### Problem statement
Using the listing below, report all lines holding the word "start".
☆ ☆ ☆ ☆ ☆
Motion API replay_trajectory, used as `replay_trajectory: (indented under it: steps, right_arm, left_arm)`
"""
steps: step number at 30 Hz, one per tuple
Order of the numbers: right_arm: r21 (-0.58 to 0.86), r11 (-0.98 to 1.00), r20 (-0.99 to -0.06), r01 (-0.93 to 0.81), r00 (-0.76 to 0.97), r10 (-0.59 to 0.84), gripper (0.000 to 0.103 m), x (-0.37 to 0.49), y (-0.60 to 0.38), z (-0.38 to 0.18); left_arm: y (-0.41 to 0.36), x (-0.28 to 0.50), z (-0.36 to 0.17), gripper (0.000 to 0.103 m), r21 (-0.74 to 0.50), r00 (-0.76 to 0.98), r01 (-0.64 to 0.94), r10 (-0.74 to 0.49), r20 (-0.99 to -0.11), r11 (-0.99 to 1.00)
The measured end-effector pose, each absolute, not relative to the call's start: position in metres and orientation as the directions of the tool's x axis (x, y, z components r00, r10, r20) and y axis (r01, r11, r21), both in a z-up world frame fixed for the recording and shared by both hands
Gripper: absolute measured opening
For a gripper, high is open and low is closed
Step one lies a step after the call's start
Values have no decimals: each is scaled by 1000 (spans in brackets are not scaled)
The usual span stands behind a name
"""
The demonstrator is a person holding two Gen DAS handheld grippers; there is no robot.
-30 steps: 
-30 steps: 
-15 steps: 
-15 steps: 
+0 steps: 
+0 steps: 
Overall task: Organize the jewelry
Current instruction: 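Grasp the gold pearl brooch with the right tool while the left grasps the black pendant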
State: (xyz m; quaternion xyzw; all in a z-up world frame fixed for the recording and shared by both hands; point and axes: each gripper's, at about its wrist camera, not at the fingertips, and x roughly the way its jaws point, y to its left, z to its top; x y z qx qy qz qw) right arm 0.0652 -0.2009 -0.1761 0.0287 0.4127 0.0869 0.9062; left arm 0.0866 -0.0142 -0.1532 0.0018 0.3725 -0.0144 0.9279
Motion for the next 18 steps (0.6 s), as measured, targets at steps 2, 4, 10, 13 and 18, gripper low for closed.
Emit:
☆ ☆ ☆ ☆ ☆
### Finished task
The measured end-effector pose, each absolute, not relative to the call's start: position in metres and orientation as the directions of the tool's x axis (x, y, z components r00, r10, r20) and y axis (r01, r11, r21), both in a z-up world frame fixed for the recording and shared by both hands
Step one lies a step after the call's start

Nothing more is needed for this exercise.